Codegen functions equivalent to type testing as
expressions.
This library was written with three things in mind, in order of importance:
- Be sound at all costs, prove to Hack that you're doing the sound thing.
- Be as fast as possible by doing as little work as possible.
- Assume the runtime type is correct, optimize for the happy path.
Every piece of data that arrives in Hack from the outside world, that being apc, databases, json, POST data, or what have you, is all untyped. In a sound Hack program, you'll need to turn this data into typed data, before doing anything useful with it. Doing this validation by hand is tedious work which can be easily automated. The code that is generated for you is the quickest pure Hack way I know of to get this untyped data typed.
The code that is generated does not rely on any library functions. You are therefore recommended to install this library as a development dependency.

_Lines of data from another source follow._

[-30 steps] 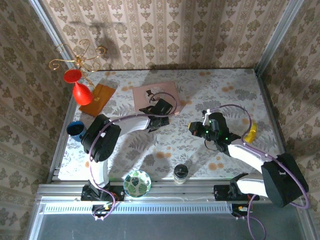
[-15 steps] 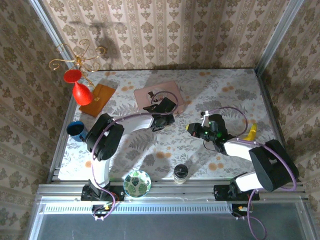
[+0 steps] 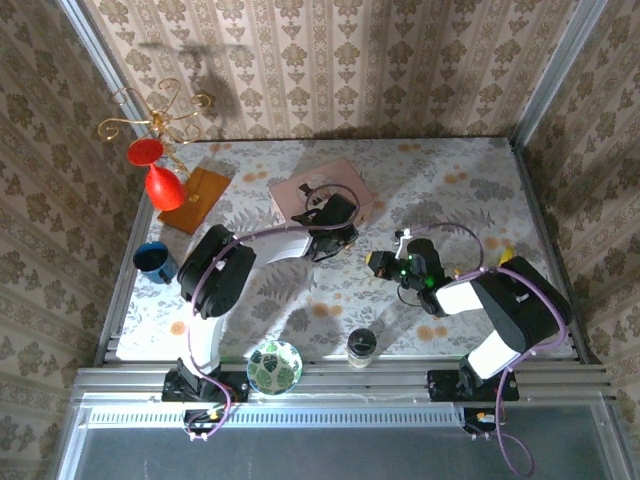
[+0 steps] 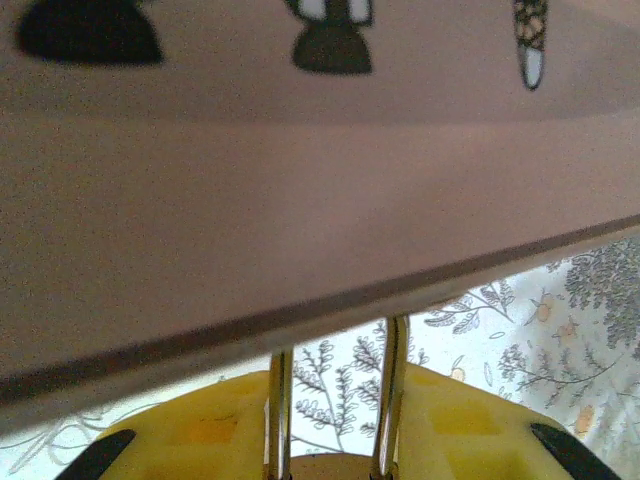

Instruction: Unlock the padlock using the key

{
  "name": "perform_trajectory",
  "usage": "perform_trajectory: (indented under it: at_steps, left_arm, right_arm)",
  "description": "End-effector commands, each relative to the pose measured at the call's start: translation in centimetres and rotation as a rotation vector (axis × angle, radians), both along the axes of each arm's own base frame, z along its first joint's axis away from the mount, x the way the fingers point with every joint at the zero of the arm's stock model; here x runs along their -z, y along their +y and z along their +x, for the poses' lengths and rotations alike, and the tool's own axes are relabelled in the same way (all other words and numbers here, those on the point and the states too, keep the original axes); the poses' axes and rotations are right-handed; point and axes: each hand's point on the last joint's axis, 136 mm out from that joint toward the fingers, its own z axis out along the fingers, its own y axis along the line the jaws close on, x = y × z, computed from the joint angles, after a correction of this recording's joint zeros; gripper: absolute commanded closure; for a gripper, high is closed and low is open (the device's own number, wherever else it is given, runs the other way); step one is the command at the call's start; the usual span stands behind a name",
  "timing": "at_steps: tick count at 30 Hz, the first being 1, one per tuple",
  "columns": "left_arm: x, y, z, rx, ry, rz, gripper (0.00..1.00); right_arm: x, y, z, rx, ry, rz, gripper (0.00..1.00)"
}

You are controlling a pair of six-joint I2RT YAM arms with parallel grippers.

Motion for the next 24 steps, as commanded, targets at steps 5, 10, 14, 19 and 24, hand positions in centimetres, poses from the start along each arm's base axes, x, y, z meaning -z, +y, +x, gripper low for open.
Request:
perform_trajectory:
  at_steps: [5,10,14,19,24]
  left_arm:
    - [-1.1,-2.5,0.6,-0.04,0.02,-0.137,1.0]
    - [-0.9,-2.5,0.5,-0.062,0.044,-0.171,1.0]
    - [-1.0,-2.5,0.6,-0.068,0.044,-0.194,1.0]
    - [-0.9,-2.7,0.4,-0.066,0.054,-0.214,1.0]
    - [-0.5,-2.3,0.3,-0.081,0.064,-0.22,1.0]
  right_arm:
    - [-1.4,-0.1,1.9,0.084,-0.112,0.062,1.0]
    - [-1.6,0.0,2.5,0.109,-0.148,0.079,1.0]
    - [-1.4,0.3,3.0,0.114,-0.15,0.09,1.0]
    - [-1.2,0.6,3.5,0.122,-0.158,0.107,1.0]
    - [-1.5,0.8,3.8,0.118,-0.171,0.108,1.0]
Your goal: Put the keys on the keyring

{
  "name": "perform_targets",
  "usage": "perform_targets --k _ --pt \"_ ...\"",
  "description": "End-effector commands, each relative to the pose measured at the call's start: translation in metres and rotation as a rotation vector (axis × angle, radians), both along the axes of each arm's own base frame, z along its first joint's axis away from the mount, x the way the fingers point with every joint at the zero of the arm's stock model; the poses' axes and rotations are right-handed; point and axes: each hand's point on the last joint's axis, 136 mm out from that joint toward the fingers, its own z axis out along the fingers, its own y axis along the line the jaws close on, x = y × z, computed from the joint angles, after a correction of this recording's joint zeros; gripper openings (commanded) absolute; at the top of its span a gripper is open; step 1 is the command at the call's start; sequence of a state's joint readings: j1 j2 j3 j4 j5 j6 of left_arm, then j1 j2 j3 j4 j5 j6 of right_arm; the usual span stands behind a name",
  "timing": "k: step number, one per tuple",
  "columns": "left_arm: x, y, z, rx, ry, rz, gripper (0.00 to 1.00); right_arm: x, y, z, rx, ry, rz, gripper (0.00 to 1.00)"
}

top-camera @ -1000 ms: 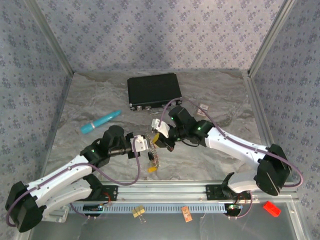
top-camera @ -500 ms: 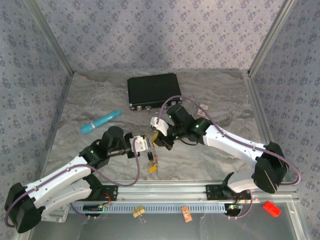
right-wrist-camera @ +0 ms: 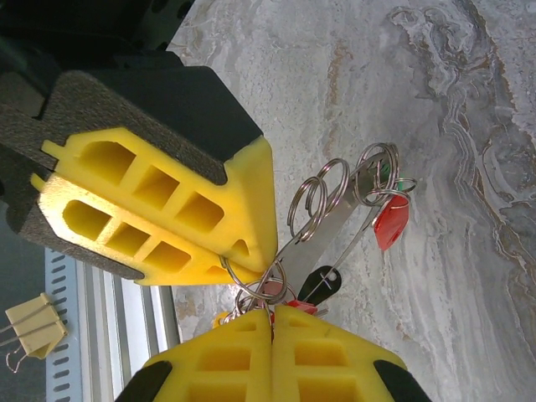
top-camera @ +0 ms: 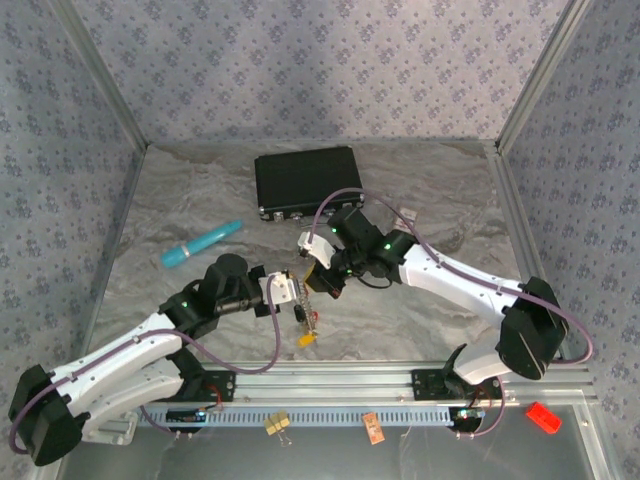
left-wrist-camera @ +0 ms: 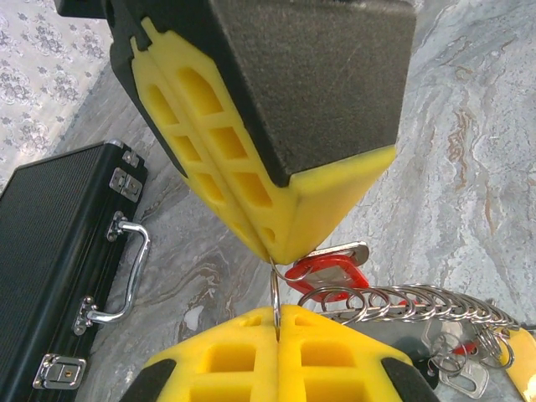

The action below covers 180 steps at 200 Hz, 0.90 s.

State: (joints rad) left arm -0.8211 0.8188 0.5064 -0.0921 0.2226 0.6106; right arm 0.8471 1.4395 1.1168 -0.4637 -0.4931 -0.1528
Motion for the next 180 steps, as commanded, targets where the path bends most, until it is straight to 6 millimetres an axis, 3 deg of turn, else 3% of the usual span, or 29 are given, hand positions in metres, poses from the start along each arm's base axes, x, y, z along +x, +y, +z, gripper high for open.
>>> perform_targets --k 1,52,146,180 --pt "-0.007 -0.01 0.023 -0.076 -0.036 -0.049 0.0 0.018 -0.006 -0.001 -0.041 0.02 -0.086 0.0" --pt "-0.003 -0.01 0.024 -0.104 -0.018 -0.014 0.0 0.012 -0.002 0.003 -0.006 0.041 -0.057 0.0" --pt "0.003 -0.005 0.022 -0.218 0.169 0.142 0.0 0.009 -0.014 -0.007 -0.041 0.044 -0.058 0.0" --pt "0.003 -0.004 0.019 -0.231 0.217 0.168 0.0 0.01 -0.014 0.004 -0.01 -0.016 -0.047 0.0"
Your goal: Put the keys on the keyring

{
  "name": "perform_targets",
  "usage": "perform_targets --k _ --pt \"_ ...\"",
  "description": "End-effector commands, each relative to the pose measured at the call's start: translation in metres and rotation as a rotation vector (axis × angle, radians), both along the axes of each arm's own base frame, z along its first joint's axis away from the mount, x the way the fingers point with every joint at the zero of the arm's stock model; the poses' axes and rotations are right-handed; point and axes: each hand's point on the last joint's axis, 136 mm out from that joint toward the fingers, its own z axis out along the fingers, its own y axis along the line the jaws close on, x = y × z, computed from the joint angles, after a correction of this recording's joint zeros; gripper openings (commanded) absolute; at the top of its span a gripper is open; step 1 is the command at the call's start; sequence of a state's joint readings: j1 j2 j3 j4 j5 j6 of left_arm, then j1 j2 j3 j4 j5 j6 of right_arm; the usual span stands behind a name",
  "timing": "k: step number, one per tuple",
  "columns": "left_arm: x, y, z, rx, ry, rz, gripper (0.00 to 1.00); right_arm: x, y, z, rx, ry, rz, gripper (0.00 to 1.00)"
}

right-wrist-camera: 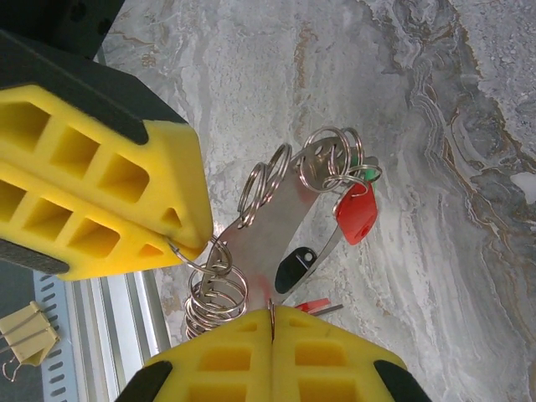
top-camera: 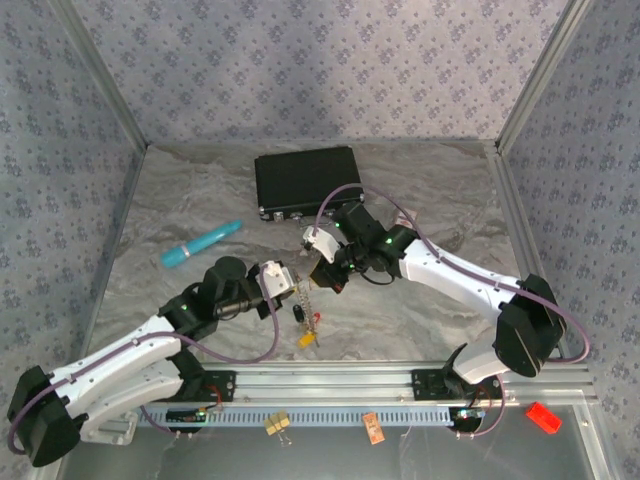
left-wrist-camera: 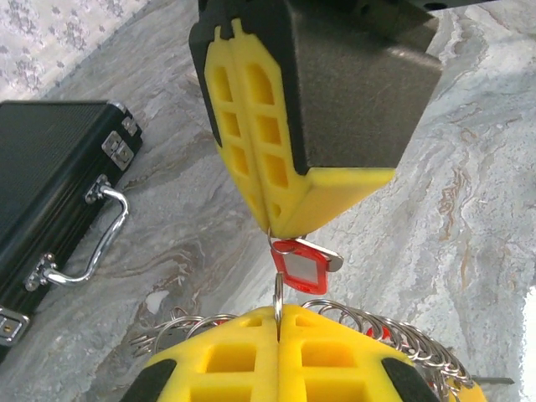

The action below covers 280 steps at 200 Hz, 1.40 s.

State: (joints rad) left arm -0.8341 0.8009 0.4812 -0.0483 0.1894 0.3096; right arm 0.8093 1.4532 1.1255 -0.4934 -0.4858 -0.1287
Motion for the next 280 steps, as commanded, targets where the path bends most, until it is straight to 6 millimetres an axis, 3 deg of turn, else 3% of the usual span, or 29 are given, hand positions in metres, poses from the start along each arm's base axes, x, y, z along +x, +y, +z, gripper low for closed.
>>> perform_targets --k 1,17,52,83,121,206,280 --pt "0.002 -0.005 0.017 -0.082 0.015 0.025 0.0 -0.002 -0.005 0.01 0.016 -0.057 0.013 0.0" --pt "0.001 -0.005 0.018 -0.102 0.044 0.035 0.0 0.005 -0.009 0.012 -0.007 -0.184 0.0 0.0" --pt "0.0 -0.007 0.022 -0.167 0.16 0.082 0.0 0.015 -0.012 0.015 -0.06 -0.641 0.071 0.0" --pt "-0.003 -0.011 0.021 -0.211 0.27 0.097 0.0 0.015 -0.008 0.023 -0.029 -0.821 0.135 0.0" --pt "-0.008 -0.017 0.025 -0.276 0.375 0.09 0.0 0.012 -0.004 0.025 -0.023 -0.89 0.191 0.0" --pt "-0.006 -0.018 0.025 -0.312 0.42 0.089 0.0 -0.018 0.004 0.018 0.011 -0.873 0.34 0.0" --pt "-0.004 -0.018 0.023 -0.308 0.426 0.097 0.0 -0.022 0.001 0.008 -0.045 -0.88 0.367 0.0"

You should exclude the files which invoke the code generator from your production build. This way Hack does not issue errors when the library code falls away in a production build.
The current version of static-type-assertion-code-generator only supports validating these types:
arraykey
(a, b)
bool
dict<_, _>
float
int
keyset<_>
mixed
nonnull
null
num
shape(...)
string
vec<_>
vec_or_dict<...>
Support for other types can be added using aliases and the $type_alias_asserters
argument passed to from_type<T>()
.
If this static-type-assertion-code-generator does not do everything you need it to do, I recommend looking towards TypeAssert.
This library is heavily inspired by TypeAssert. TypeAssert has made different design decisions and was written for an overlapping but different purpose. TypeAssert inspects a reified generic at runtime and composes objects to approximate a fully sound assertion for the type you gave it. TypeAssert supports almost every type in Hack, but some of its assertions are not sound. Performance does matter in the minds of the TypeAssert developers, but ease of use and friendly error messages are more important to them. TypeAssert is generally a good first choice, since it gives amazingly helpful error messages when the runtime type and the expected types do not match, which will help you greatly when debugging.
By default static-type-assertion-code-generator will recurse all the way down to primitives and generate all the code in one function. This gets bloaty pretty fast, especially for large shape types. You can reduce the size of the code you generate by pointing static-type-assertion-code-generator to functions which will validate a particular type alias. I used this technique in the benchmark to deduplicate the "entities"
and "user"
keys which both appeared twice in the json and have the exact same structure in both places.
Keeping your code small reduces the amount of things the JIT needs to optimize individually. The JIT reserves a certain amount of space for hot code. If you run large amounts of data through these functions often, the JIT will put it in the hot portion. Keeping the code small allows more functions to fit in the hot section.
Hack has both type
and newtype
aliases. An alias created with the type
keyword is equivalent to the right hand side. So for type A = int
you can pass an A
where an int
is expected and an int
where an A
is expected. An alias created with the newtype
keyword is (partially) opaque. So for newtype UserID = int
you can not simply codegen $x as int
and be done with it. We need you to supply the function that does this upcast for us. You probably already have a function that upcasts something to a UserID
. You can pass this function name to static-type-assertion-code-generator and it will codegen a call to this function with a mixed
value. It is up to you to do the validation for both the type* and the application specific invariants of UserID
. If you do not provide a function for UserID
, the codegen will fail, since it can't know what your upcast function is called.
*Sidenote, you can create two copies of your newtype
. newtype TActualType = TRawType; type TRawType = <complex>
. You can then use the TRawType
codegen in your upcast to TActualType
function to save some effort.
Hack and hhvm can not agree about how as
works on an enum
. When is
and as
were introduced in hhvm version 3.28.0, the team noted that is
and as
will perform integral key conversion to main compatibility with BuildInEnum::isValid()
. Given the enum enum ThereCanBeOnly: int { ONE = 1; }
the as
expression '1' as ThereCanBeOnly
yields string(1) "1"
. This is not sound, since a function that takes a ThereCanBeOnly
will throw a TypeError
when supplied with a string "1"
. I hope that the hhvm team can deprecate and remove this behavior, since it is really confusing. Once this behavior is removed, I will update this library. A default as
check will be codegenned, provided your hhvm version meets the minimum version requirement for the sensible as
check.
Until then, you must provide your own assertion function for enums. You have the knowledge whether $x as YourEnum
is a safe implementation (integral key coercion can't happen for YourEnum
). If it does contain those values, you can validate using C\contains_key(YourEnum::getNames(), $x)
, but only if your enum does not have duplicate values. If it does have duplicate values, you can use C\contains(YourEnum::getValues(), $x)
. You may also decide you want to use YourEnum::assert()
, which does actually change ints into strings and vice versa. Because of these many degrees of freedom, the default implementation is to stop the codegen.